The most difficult part of marketing is developing a strategic marketing plan that will be effective and knowing how to implement it. All marketing requires sustained effort because marketing is not a once-and-done activity. Sustained effort requires adjustment because you will encounter roadblocks, and find some things don’t work as well as anticipated and some might work better than anticipated. For instance, I outsource digital marketing. I know my limits when it comes to creating social media advertisements.
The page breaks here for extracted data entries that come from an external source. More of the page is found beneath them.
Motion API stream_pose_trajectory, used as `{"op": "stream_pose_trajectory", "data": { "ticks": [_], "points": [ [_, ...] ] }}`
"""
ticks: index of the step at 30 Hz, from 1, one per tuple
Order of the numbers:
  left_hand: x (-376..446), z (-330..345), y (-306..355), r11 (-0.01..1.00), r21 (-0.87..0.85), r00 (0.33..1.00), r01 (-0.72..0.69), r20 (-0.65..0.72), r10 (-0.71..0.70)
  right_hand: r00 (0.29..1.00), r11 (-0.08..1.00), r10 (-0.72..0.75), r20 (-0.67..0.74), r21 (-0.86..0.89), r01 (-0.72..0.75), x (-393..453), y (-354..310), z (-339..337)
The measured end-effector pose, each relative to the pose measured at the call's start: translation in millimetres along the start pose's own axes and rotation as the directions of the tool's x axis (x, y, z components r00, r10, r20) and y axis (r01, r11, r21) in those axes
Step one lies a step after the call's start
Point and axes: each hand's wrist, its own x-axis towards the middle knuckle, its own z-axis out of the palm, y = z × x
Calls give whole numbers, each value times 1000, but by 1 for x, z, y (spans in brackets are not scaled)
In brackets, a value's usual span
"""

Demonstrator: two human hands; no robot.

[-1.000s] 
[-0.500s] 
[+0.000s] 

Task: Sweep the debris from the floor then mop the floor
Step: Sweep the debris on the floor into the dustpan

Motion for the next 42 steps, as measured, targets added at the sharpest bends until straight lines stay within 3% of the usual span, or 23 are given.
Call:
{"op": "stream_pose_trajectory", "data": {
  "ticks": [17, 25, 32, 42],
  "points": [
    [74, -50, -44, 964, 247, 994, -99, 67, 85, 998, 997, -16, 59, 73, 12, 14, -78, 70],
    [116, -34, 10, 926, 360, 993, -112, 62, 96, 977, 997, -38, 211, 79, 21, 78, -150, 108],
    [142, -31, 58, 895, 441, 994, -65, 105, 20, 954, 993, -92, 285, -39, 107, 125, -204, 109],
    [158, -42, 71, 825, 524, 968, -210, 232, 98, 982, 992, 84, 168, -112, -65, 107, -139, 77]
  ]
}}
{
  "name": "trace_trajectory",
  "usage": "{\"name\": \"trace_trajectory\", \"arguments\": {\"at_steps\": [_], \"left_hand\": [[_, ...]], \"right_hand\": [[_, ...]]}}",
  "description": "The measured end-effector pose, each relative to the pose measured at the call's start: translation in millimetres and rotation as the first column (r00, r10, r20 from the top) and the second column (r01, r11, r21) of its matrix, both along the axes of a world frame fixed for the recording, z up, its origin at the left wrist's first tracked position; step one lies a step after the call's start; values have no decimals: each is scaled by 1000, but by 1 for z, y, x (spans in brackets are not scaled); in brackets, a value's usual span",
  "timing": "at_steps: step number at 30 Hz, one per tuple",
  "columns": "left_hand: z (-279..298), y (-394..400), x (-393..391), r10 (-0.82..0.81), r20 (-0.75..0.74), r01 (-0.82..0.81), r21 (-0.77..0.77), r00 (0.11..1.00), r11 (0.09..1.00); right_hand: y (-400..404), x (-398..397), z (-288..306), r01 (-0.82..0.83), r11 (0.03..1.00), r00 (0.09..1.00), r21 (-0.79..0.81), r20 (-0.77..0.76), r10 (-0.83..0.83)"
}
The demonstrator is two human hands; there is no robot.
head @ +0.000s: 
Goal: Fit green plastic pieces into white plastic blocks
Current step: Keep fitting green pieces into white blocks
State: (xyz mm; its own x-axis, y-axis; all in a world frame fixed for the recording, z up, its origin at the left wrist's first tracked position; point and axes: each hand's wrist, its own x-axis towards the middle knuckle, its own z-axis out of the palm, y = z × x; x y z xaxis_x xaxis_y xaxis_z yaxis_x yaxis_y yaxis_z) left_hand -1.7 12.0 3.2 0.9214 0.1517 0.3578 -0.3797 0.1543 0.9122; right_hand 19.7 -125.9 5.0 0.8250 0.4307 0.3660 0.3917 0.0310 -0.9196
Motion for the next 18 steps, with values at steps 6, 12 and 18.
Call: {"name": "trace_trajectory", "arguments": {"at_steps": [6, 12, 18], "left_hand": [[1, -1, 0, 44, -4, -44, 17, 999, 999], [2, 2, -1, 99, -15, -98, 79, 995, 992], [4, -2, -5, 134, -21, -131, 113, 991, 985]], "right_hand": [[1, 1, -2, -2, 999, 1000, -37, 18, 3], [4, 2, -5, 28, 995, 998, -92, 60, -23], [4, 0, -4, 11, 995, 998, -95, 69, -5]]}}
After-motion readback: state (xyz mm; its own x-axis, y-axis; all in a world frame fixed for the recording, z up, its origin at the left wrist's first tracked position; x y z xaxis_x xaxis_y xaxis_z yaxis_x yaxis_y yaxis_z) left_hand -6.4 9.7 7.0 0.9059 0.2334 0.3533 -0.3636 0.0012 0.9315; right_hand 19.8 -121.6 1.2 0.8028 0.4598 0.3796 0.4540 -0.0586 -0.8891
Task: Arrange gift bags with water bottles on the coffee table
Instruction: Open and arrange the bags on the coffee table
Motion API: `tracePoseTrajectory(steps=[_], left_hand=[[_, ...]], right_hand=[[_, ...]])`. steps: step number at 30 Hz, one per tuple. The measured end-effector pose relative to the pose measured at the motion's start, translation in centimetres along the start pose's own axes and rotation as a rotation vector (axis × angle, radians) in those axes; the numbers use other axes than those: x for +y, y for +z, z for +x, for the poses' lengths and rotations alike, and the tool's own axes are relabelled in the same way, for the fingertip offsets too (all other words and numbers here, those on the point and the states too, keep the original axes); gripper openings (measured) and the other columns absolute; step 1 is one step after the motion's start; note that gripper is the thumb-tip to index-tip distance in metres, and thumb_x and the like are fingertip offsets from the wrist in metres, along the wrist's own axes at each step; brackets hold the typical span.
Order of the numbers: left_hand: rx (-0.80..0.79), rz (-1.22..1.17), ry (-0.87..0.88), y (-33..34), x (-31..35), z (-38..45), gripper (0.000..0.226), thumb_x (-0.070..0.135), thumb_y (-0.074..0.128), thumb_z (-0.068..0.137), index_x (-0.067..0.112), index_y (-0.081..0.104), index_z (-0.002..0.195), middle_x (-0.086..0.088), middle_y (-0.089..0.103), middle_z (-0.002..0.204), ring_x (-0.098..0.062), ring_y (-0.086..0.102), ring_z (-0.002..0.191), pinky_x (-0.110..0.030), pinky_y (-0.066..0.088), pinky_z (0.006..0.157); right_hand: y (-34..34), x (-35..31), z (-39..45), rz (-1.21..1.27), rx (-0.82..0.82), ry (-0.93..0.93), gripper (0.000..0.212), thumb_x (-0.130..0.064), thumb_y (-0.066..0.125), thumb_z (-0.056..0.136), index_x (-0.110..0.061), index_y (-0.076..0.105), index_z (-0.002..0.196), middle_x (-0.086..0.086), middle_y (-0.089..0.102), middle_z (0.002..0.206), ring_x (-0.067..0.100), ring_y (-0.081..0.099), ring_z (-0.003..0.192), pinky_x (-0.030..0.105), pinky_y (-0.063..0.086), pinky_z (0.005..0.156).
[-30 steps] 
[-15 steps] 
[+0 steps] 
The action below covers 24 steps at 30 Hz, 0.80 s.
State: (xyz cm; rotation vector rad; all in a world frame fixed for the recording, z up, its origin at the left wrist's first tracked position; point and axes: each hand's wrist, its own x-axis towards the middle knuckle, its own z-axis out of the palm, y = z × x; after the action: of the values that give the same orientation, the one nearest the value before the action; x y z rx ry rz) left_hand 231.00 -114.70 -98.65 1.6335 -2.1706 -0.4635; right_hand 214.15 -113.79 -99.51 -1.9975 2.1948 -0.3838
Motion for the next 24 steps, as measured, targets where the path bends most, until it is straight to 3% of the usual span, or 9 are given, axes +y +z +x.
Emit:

However, I take charge of podcasts, blogs (like this one), and other activities.

Regardless of what you do and the intensity and skill of that effort—whether you outsource your marketing to paid professionals, do it all yourself, or engage in some combination of hired and personal effort—you must do it if you want your books to sell. Over 1 million titles are published each year. The book you publish gets lost among the crowd without something to make it stand out from the competition.